Dive Brief:
- The Texas Association of Health Plans and the Texas Medical Association have taken the argument over "balance billing" public via heated statements that blame each other for the issue.
- Balance billing, or surprise medical bills, occur when a patient receives care from an out-of-network provider at an in-network facility, often when they are unaware or lack reasonable alternatives.
- The issue has been gaining attention this year and resulted in legislative action in Texas, where lawmakers passed Senate Bill 481 to extend a mediation process to patients facing a balance bill of at least $500, down from the previously required amount of $1,000.
Dive Insight:
The issue between Texas providers, insurers and hospitals is now out in the light, where it may receive much needed attention but also criticism from advocates who argue patients remain caught in the middle.

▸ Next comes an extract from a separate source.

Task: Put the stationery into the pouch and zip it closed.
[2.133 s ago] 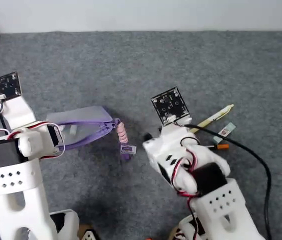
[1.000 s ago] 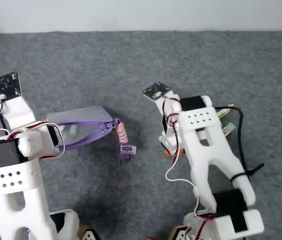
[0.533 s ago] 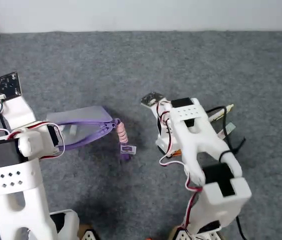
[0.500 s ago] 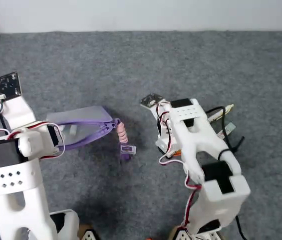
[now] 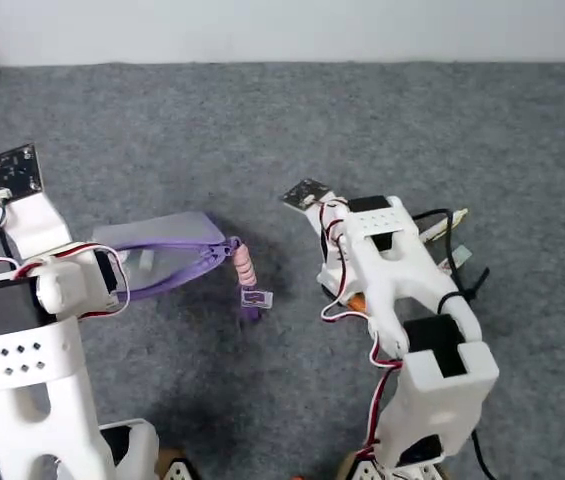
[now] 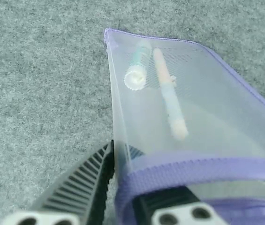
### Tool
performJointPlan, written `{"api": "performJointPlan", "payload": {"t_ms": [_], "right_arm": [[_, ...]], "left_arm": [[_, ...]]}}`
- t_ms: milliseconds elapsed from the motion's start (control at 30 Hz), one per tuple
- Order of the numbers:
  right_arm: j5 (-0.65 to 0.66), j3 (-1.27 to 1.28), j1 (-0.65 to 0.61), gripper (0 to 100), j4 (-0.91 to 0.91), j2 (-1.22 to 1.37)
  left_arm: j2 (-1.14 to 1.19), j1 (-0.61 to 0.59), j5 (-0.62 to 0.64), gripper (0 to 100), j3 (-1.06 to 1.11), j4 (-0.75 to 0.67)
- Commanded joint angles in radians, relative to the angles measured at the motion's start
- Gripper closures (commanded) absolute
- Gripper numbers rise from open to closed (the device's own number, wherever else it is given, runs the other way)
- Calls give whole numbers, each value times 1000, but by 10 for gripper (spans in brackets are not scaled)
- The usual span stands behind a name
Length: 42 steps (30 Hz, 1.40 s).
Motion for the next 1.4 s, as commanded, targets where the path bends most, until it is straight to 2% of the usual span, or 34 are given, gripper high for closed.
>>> {"api": "performJointPlan", "payload": {"t_ms": [0, 167, 433, 600, 800, 1033, 1200, 1367], "right_arm": [[6, -11, -8, 991, 65, -163], [-14, -11, -45, 991, 205, -418], [-285, -11, -213, 991, 334, -802], [-463, -11, -386, 991, 275, -963], [-640, -15, -576, 991, 48, -1078], [-647, -15, -682, 991, -283, -1124], [-499, -9, -705, 991, -496, -1115], [-454, -9, -705, 991, -591, -1041]], "left_arm": [[-2, -3, 6, 986, -48, -6], [-2, -3, 6, 986, -48, -8], [-6, -3, 8, 986, -54, -15], [-3, -3, 8, 986, -54, -21], [-2, -3, 8, 986, -54, -29], [-8, -3, 8, 986, -54, -26], [-8, -3, 8, 986, -54, -26], [-8, -3, 8, 986, -54, -26]]}}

It began when The Texas Association of Health Plans suggested doctors were inflating charges to make more money, referencing a study by America's Health Insurance Plans, which found Texas ER physicians were charging out-of-network patients a rate more than six times higher than what Medicare pays.
The Texas Medical Association retorted other studies show 73% of Texas insurance networks to be "small," suggesting insurers are purposely offering unreasonable in-network rates to doctors to save money.
Whoever is to blame, the issue is real; a 2014 report by the Center for Public Policy Priorities found nearly two dozen Texas hospitals do not have any ER doctors in-network for the state's three top health insurers.
Advocates say the blame is shared and call for interest groups to work together on a solution.